The report announces the appointments of new senior fellows, including the preeminent historian of Russia and global politics Stephen Kotkin, distinguished economist Peter Blair Henry, and scholar of American politics Brandice Canes-Wrone.

The report highlights the inaugural education summit, featuring discussions with scholars, educators, activists, and other experts about the formulation and advancement of policies aimed at improving outcomes for K–12 students. Among the featured speakers at the summit was Senior Fellow Eric Hanushek, winner of the 2021 Yidan Prize, the world’s most prestigious education accolade.

Its pages note that 2022 marked the first time in three years the Hoover Institution hosted its monetary policy conference. Organized by senior fellows John Taylor and John Cochrane and distinguished visiting fellow Michael Bordo, the sessions featured presentations of papers on the implications of the US Federal Reserve’s hesitancy to dampen prices by raising interest rates and imposing a rules-based monetary policy.

In the area of domestic policy, the report underscores fellows’ pioneering field research. In the notes from the field section, Senior Fellow Justin Grimmer describes his work in helping shore up security and participation in American elections, and Senior Fellow Joshua Rauh updates readers on the latest work of his policy lab, in particular his team’s solutions to the vexing homelessness crisis in California.

Notably, these pages also describe an exceptional new essay written by Senior Fellow John F.  Cogan and Distinguished Visiting Fellow Kevin Warsh, which argues that America can once again regain its economic strength if it returns to its foundational principles of private property rights, individual liberty, limited government, and free and competitive markets.

In foreign policy, the report illustrates how fellows have generated research on how the United States should confront and compete with China. In March 2022, the Hoover Institution Press published the seminal new report Digital Currencies: The US, China, and the World at a Crossroads, edited by senior fellows Darrell Duffie and Elizabeth Economy.

A priority of the Hoover Institution has been to formulate research on how the United States can strengthen its position in the world. This report describes initiatives with this goal in mind, including the launch of the Hoover International Seminar. The seminar convened mid-career public and private sector leaders from like-minded democracies as well as a speaker series and roundtable discussions with policymakers, business leaders, and scholars from the United States and India covering how to strengthen security and advance prosperity between the world’s oldest and largest democracies.

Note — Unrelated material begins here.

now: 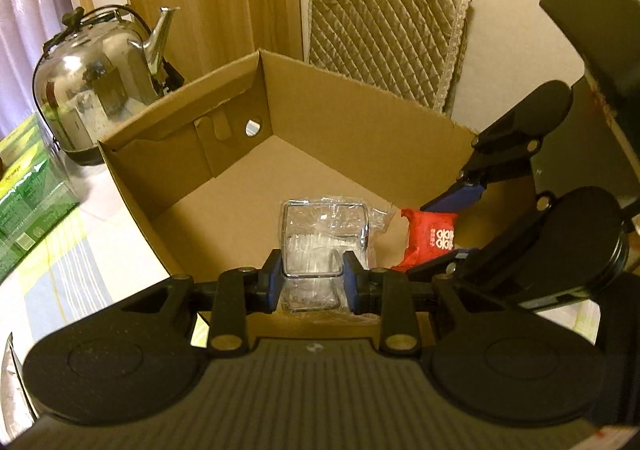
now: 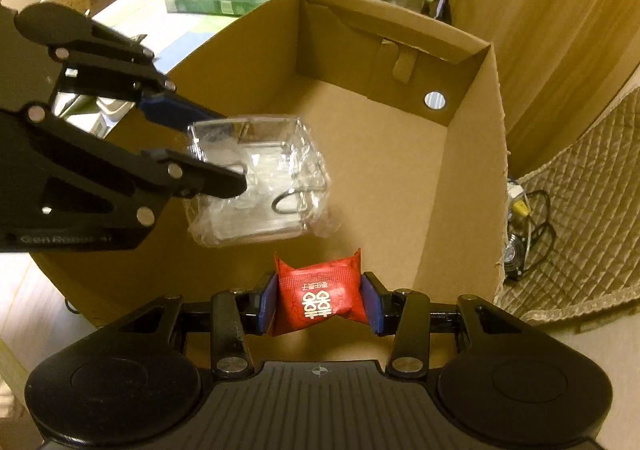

The report highlights new books written by Hoover fellows, including Senior Fellow Amy Zegart’s Spies, Lies, and Algorithms: The History and Future of American Intelligence. As explained in the Communications & Education section, Zegart has developed a crisis simulation based on this work for Stanford undergraduate students. Topics from the book on the importance of intelligence work in US foreign policy were illustrated in PolicyEd’s UnArchived series.

Finally, the 2022 Annual Report includes a section about the important work of the Library & Archives, which has been actively acquiring and preserving collections across the world, including valuable artifacts in Ukraine and other endangered conflict zones. Library & Archives has also been continuing its efforts to expand digital access of its collections to researchers, and forging partnerships with cultural and educational institutions so that Hoover’s collections can be discovered outside the Stanford University campus. Among these collaborations is the loan of materials for the special exhibition Deliverance: America and the Famine in Soviet Russia, 1921–1923 at the Herbert Hoover Presidential Library in West Branch, Iowa. Deliverance was curated by research fellow and historian Bertrand Patenaude.

These are just some of the highlights described in the Hoover Institution’s 2022 Annual Report.